I am not a WCF expert, but don't hold back on the details, I need the knowledge. I have seen these sort of Begin/End patterns before around other async operations during my career thus far but never really understood what was going on.

Thanks in advance.

+1  A: 

It sounds like your question is just about the Begin/End APM (async programming model). Briefly, the APM takes a sync method like

R Foo(A a);  // R is some result type, A is some argument type

and breaks it into async BeginFoo and EndFoo methods. The main advantage happens when the operation is doing some truly asynchronous system operation (e.g. talking to the network) that may be long-running (at least compared to other functions; e.g. talking to the network may take hundreds of milliseconds or more). This pattern gives you a way to tell the system to start the operation, and then call you back when the result of the operation is ready. The advantage to the pattern is you don't have to have a managed thread blocked while this call is pending (which means e.g. that you can have thousands of pending network reads/writes without needing thousands of threads, hurray, threads are expensive).

So given that, 'BeginFoo' is how you say 'start the method with these arguments', and then when you get called back (as notification that the result is ready), 'EndFoo' is how you get the result. In the general case, if 'Foo' might throw a particular exception, then this exception might come out of either the 'Begin' call or the 'End' call and you have to be prepared to handle it in both places.

In the case of something like Send() (which maybe returns void? I forget) it's a little annoying/weird because since it's one-way you kinda just want to 'fire-and-forget'. But exceptions can still happen (e.g.
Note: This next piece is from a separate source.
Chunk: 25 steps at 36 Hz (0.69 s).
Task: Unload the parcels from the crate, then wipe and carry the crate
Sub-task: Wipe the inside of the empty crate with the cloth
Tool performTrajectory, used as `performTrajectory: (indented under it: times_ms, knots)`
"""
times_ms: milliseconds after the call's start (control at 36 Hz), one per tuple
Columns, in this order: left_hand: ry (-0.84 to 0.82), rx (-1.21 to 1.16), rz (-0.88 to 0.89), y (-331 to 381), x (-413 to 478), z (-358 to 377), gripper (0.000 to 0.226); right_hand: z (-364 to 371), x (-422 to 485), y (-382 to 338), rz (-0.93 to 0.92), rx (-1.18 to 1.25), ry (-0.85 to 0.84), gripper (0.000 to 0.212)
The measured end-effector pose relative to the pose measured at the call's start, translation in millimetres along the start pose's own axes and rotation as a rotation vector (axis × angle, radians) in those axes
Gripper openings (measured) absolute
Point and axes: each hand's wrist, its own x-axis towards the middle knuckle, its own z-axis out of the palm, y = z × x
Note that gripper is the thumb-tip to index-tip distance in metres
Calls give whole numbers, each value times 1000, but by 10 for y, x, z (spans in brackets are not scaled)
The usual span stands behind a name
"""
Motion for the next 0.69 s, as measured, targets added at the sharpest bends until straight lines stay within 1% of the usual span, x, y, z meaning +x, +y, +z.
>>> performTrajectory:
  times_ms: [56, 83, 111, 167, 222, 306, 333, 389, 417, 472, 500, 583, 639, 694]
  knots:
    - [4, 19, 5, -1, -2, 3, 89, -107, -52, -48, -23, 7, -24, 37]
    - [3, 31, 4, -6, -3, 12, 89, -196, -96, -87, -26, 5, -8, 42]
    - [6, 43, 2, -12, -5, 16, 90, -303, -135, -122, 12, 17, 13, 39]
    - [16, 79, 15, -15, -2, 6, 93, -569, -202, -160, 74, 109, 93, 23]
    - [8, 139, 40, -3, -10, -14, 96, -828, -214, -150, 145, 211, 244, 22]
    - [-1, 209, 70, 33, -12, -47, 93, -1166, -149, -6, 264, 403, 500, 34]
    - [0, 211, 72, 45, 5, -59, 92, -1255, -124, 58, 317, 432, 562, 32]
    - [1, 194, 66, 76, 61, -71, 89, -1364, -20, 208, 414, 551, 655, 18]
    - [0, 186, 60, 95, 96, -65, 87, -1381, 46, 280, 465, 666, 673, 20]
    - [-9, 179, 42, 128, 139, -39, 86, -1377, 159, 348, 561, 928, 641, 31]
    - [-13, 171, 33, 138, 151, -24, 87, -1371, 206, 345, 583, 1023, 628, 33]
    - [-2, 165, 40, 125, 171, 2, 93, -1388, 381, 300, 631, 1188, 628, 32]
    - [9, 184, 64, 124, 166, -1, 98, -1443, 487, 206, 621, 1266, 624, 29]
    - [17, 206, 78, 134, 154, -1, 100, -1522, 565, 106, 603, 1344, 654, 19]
I tried to send but someone unplugged my network cable), and so this may yield exceptions... and given the Begin/End APM, such an exception might come out of the EndSend call. In effect, the exception is a kind of 'result' of calling Send, and so you calling EndSend provides a way for the system to throw an exception at you to say something went wrong after you called BeginSend.

Brian
In WCF the IDuplexSessionChannel.BeginSend and EndSend has the following signature:IAsyncResult BeginSend(Message, AsyncCallback, object)void EndSend(IAsyncResult);I call EndSend from inside the callback method that is called by the AsyncCallback delegate passed to BeginSend. Given that EndSend() returns void, I still don't understand what it is for. The "result" as I see it comes from BeginSends AsyncCallback. I also dont understand why BeginSend returns IAsyncResult, when it is also returned asynchronously by the BeginSend AsyncCallback.
MrLane
Reading Brians post again a few months after i posted this question things are MUCH more clear with this pattern. The programming WCF book by Juval Lowery explains this well as well. I still dont know the cause of the exception, but it has been eliminated as I no longer call EndSend(), as I realise there is no results being returned from it anyway. I don't know if this is good practice (perhaps I could be missing exception details), but the book seems to suggest it can be omitted, and since removing things have been much better.